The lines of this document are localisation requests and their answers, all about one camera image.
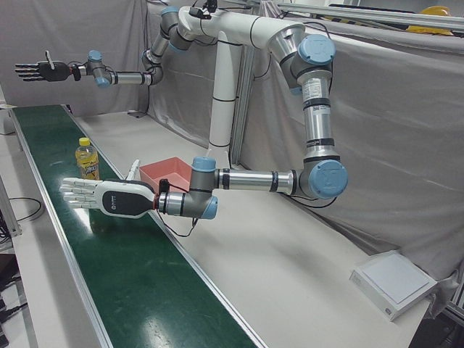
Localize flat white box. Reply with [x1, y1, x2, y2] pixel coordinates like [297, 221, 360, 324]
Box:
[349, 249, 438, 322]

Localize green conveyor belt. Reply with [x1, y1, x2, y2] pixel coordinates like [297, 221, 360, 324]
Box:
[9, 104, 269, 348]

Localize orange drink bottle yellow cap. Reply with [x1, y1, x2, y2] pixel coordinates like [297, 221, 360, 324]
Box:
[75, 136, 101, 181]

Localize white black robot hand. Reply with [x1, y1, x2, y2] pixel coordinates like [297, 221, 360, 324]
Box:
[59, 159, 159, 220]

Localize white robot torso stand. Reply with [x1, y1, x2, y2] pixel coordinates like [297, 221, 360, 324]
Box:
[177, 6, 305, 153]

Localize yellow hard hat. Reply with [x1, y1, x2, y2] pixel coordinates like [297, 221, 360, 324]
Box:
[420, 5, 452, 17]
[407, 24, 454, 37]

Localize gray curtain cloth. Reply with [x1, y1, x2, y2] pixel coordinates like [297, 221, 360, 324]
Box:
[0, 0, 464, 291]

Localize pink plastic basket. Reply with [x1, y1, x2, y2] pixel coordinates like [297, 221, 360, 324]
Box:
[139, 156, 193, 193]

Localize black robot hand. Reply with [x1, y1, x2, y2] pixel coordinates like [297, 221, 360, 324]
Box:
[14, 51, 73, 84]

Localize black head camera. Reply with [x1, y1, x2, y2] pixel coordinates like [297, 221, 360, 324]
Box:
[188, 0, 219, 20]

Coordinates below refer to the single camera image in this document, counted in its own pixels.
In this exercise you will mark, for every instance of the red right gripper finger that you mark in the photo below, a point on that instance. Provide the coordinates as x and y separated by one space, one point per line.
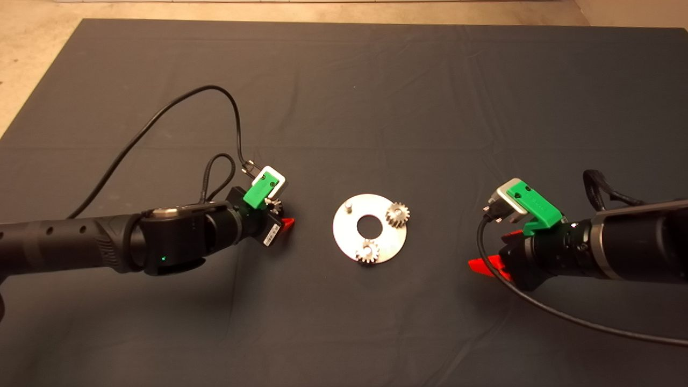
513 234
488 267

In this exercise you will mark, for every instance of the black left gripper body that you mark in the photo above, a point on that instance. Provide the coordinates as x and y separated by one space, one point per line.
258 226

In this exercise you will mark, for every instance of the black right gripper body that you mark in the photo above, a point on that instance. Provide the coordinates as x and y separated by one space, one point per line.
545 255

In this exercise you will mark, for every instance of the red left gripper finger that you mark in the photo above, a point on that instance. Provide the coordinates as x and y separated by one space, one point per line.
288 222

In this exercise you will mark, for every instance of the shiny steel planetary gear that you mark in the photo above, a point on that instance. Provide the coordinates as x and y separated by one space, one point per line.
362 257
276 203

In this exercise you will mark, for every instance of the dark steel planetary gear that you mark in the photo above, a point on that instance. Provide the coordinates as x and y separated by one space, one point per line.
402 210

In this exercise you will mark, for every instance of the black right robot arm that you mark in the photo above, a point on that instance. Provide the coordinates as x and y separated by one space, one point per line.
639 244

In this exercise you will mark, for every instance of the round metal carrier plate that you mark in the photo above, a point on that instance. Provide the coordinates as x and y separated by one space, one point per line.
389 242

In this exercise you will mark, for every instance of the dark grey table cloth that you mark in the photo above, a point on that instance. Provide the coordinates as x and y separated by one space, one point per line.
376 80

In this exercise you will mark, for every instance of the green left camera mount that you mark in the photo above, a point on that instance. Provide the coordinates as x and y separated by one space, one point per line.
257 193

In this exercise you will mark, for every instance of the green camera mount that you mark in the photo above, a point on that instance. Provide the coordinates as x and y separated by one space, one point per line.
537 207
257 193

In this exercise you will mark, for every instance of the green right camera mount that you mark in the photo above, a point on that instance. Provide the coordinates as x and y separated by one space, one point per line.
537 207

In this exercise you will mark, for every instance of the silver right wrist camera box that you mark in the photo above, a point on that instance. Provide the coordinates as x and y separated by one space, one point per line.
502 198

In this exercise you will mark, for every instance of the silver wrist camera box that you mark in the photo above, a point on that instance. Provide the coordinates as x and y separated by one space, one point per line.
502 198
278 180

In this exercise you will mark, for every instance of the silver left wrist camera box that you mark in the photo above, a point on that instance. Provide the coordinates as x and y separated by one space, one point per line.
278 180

**Activity:**
Your answer should hold every line of the entries that contains the string "yellow".

**Your solution:**
Localize orange drink bottle yellow cap. Reply with [x1, y1, x2, y2] pixel coordinates like [297, 221, 360, 324]
Localize yellow hard hat. Reply with [x1, y1, x2, y2] pixel coordinates like [297, 221, 360, 324]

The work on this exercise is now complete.